Copy all lines below that use the word "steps".

Information provided: Begin

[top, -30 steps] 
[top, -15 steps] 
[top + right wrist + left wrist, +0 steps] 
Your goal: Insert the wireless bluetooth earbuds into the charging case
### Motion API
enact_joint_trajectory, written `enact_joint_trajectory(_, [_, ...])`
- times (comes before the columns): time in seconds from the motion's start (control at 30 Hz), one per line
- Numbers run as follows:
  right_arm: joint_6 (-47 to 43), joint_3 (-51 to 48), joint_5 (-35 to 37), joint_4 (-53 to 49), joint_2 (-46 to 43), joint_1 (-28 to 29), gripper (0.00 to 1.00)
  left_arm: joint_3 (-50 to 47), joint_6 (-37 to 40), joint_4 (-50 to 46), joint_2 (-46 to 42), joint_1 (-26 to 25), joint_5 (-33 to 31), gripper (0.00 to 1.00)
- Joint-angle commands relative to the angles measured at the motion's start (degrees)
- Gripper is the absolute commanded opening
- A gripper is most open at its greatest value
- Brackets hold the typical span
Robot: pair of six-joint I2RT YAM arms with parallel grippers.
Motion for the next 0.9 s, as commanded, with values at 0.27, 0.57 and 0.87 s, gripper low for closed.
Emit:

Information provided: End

Result for this task
[top, -30 steps] 
[top, -15 steps] 
[top + right wrist + left wrist, +0 steps] 

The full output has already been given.